Prior to this work the Node.js driver had no first-class telemetry: support cases relied on customer-supplied logs, and product decisions on features like CloudFetch / Arrow / LZ4 lacked usage signal. The JDBC driver had already proven out a per-host, event-aggregated, circuit-broken telemetry pipeline against the same ingestion endpoint, so the Node.js design mirrors its shape (per-host clients, feature-flag cache, terminal-vs-retryable exception classification, swallowed exceptions, ref-counted shutdown) rather than inventing a new one.
The motivating constraints were (a) zero observable cost when disabled, (b) bounded cost when enabled — especially in multi-tenant SaaS deployments that open hundreds of concurrent connections to the same workspace host — and (c) no possibility of the telemetry subsystem breaking the caller's app.
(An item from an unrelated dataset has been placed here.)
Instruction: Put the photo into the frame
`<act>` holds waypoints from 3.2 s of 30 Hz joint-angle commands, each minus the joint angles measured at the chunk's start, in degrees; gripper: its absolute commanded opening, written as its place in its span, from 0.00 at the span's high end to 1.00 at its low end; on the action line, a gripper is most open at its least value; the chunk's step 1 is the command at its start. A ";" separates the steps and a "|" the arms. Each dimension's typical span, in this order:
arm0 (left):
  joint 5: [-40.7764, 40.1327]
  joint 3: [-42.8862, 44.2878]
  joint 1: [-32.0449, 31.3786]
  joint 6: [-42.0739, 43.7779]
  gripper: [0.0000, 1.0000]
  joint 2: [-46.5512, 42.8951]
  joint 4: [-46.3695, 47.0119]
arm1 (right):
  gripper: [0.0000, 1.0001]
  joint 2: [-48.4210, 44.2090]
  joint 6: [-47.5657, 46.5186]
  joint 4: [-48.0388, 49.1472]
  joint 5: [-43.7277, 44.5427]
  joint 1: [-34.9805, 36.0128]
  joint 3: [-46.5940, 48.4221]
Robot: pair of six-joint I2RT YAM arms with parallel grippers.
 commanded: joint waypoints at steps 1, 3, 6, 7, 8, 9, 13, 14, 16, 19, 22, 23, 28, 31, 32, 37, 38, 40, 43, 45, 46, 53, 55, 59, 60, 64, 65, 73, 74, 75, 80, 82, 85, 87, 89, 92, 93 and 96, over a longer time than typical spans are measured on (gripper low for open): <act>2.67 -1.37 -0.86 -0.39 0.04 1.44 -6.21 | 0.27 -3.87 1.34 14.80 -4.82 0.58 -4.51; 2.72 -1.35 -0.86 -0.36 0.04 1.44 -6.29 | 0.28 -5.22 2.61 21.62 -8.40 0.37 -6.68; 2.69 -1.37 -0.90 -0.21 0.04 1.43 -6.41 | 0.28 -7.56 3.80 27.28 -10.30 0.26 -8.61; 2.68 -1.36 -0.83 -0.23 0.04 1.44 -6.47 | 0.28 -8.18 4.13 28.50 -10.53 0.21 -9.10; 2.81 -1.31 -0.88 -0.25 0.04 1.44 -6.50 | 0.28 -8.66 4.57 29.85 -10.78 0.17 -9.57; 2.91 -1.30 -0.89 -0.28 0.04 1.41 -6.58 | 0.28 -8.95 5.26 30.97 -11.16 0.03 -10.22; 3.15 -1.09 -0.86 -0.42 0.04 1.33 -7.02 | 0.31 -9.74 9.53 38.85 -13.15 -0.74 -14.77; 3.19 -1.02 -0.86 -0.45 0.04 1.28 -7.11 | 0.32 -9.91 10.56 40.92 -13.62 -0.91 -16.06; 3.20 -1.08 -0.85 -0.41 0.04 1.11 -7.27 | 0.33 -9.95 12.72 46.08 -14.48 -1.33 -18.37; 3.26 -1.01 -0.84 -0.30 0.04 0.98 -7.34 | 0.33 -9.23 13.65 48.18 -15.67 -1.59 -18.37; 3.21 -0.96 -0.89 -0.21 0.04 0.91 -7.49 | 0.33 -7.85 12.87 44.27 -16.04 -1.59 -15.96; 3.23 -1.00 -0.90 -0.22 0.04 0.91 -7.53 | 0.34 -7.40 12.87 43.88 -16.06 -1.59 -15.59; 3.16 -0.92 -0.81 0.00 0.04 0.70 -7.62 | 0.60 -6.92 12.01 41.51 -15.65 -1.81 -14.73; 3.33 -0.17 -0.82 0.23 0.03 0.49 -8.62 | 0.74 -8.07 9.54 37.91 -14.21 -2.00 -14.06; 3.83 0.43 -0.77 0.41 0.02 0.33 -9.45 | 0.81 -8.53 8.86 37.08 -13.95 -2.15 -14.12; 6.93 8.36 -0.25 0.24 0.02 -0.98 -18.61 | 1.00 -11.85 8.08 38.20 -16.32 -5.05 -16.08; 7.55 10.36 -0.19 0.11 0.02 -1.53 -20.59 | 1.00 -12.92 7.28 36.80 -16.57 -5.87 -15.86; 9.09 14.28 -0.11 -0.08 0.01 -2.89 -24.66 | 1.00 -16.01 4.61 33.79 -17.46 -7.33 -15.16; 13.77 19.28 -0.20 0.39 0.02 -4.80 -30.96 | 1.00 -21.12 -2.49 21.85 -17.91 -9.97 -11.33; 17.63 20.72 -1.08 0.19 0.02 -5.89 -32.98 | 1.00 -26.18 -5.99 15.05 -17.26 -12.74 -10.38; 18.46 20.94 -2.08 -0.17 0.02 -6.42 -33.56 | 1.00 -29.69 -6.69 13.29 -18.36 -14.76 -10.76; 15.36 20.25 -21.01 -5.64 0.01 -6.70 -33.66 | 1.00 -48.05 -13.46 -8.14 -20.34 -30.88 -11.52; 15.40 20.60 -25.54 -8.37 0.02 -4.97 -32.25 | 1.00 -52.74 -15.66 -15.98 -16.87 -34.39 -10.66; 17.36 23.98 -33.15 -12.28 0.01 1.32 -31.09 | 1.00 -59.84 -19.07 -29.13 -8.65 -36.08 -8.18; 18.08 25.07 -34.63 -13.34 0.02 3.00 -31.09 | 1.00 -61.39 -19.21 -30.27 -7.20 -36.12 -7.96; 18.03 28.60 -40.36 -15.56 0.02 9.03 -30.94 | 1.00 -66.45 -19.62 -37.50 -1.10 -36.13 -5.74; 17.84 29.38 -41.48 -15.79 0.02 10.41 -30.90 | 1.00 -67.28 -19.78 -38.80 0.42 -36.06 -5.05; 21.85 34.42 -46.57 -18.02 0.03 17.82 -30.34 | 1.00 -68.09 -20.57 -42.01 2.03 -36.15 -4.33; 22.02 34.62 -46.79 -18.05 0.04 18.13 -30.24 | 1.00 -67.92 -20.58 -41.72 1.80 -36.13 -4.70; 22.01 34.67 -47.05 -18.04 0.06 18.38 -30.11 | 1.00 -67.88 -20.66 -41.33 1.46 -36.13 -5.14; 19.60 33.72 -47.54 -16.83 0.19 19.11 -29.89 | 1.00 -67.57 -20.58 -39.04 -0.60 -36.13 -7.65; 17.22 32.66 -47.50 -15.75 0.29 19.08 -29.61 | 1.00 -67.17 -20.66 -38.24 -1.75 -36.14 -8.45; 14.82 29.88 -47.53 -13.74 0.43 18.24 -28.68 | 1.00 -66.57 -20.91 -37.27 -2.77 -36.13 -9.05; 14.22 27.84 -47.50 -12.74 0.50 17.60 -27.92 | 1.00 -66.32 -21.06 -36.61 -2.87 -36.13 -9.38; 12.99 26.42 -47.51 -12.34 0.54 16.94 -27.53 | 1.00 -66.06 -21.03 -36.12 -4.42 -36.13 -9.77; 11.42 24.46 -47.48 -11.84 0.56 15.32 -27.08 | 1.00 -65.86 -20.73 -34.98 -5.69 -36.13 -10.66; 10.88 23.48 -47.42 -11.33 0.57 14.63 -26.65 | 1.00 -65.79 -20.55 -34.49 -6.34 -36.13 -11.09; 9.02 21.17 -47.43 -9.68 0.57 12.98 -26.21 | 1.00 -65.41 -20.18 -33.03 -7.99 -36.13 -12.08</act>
driver call sites telemetry pipeline network
─────────────────── ────────────────────────────────── ─────────────
DBSQLClient.openSession ──┐
DBSQLOperation start/end ─┤ TelemetryEventEmitter
CloudFetch chunk download ┼──> (typed emit + redact) ──┐
DBSQLOperation error ─────┘ │
v
MetricsAggregator
(per-statement aggregation,
pending batch, flush timer,
idle eviction)
│
v
TelemetryClient (per host, ref-counted)
via TelemetryClientProvider
│
v
DatabricksTelemetryExporter
(auth vs unauth endpoint,
CircuitBreaker, retry w/ jitter,
exception swallow) ──────────────> /telemetry-ext
/telemetry-unauth
FeatureFlagCache (per host, 15-min TTL, ref-counted) gates the whole pipeline.
Data flow: instrumentation site -> TelemetryEventEmitter.emit* (redacts sensitive strings) -> MetricsAggregator.processEvent (groups by statementId, buffers retryable errors, immediately flushes terminal ones) -> batch flush (size threshold, 5s timer, or explicit) -> TelemetryClient -> DatabricksTelemetryExporter.export (circuit-breaker-wrapped HTTP POST). Both FeatureFlagCache and TelemetryClientProvider are keyed by host and use reference counting so multiple DBSQLClient instances that connect to the same workspace share state and tear down only when the last connection closes.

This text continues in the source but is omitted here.